Zhanchao Zhou, Xiaodong Chen, Haoxing Chen, Zhenzhong Lan, Jianguo Li

2025-10-28

Knocking-Heads Attention

Summary

This paper introduces a new way to improve how large language models pay attention to different parts of the input, called 'Knocking-Heads Attention' or KHA.

What's the problem?

Current large language models use 'multi-head attention' which is like having multiple brains working in parallel. While this is powerful, each 'brain' (or head) becomes less focused as you add more of them. Existing methods just combine the outputs of these heads without letting them really interact and share information with each other during the attention process, limiting their overall effectiveness.

What's the solution?

The researchers developed KHA, which allows these attention 'heads' to communicate with each other *before* they focus on the input. They do this by using a special mathematical trick – a shared projection matrix – that lets the heads subtly influence each other. Initially, each head still works independently, but over time they learn to work together and create a more integrated understanding of the input. Importantly, this doesn't add a lot of extra computational cost.

Why it matters?

This new attention mechanism leads to better and more stable training of large language models. When tested on a large model, KHA outperformed existing attention methods on various tasks, meaning it helps models learn more effectively and achieve better results. This could lead to more powerful and reliable AI systems in the future.

Abstract

Multi-head attention (MHA) has become the cornerstone of modern large language models, enhancing representational capacity through parallel attention heads. However, increasing the number of heads inherently weakens individual head capacity, and existing attention mechanisms - whether standard MHA or its variants like grouped-query attention (GQA) and grouped-tied attention (GTA) - simply concatenate outputs from isolated heads without strong interaction. To address this limitation, we propose knocking-heads attention (KHA), which enables attention heads to "knock" on each other - facilitating cross-head feature-level interactions before the scaled dot-product attention. This is achieved by applying a shared, diagonally-initialized projection matrix across all heads.

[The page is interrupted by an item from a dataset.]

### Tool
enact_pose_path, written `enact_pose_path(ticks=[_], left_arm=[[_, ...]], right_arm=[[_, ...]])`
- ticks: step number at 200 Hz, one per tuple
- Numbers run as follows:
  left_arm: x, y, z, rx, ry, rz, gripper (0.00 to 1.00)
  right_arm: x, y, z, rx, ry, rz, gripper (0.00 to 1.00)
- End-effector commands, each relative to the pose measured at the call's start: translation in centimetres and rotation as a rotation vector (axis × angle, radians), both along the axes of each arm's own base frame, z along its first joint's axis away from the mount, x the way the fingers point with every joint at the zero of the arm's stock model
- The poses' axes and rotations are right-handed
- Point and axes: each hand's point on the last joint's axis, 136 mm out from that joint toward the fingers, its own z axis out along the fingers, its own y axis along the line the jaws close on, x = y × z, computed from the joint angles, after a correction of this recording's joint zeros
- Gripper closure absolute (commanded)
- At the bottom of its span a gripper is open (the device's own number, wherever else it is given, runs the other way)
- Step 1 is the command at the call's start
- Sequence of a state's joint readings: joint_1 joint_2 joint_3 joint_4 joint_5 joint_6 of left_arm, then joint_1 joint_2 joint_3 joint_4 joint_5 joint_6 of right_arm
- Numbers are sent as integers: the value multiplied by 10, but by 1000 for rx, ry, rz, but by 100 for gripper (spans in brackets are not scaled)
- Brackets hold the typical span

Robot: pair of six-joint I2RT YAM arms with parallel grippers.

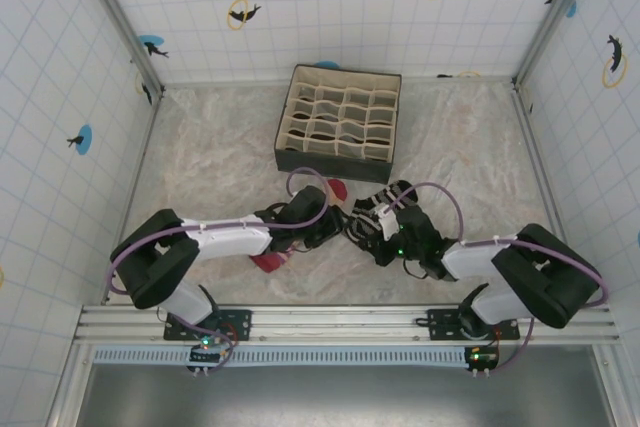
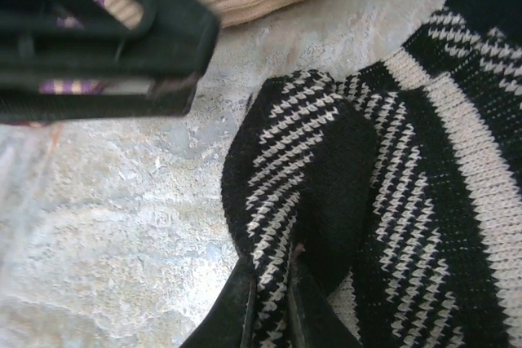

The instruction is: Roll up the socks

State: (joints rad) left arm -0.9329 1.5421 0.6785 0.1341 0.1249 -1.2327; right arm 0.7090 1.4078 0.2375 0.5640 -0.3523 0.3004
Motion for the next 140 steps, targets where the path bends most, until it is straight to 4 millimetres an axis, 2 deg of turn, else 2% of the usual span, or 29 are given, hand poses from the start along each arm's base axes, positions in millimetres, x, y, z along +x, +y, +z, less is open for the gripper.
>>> enact_pose_path(ticks=[1, 49, 78, 114, 140], left_arm=[[-3, -1, 1, -12, -25, -4, 37], [-4, -5, -8, -24, -45, -26, 41], [-1, -12, -10, -37, -46, -29, 46], [2, -4, -24, -26, -29, 38, 50], [5, -16, -25, -55, -13, 29, 51]], right_arm=[[-25, -11, -26, 3, 277, -16, 100], [-13, -16, -27, 142, 480, -126, 100], [-7, -21, -33, 152, 560, -206, 100], [0, -32, -45, 117, 637, -304, 100], [0, -33, -48, 120, 666, -329, 100]])
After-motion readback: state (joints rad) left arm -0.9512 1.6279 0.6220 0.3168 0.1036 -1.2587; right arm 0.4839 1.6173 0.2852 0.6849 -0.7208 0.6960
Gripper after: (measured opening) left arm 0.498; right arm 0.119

The diagonal initialization preserves head-specific specialization at the start of training while allowing the model to progressively learn integrated cross-head representations. KHA adds only minimal parameters and FLOPs and can be seamlessly integrated into MHA, GQA, GTA, and other attention variants. We validate KHA by training a 6.1B parameter MoE model (1.01B activated) on 1T high-quality tokens. Compared to baseline attention mechanisms, KHA brings superior and more stable training dynamics, achieving better performance across downstream tasks.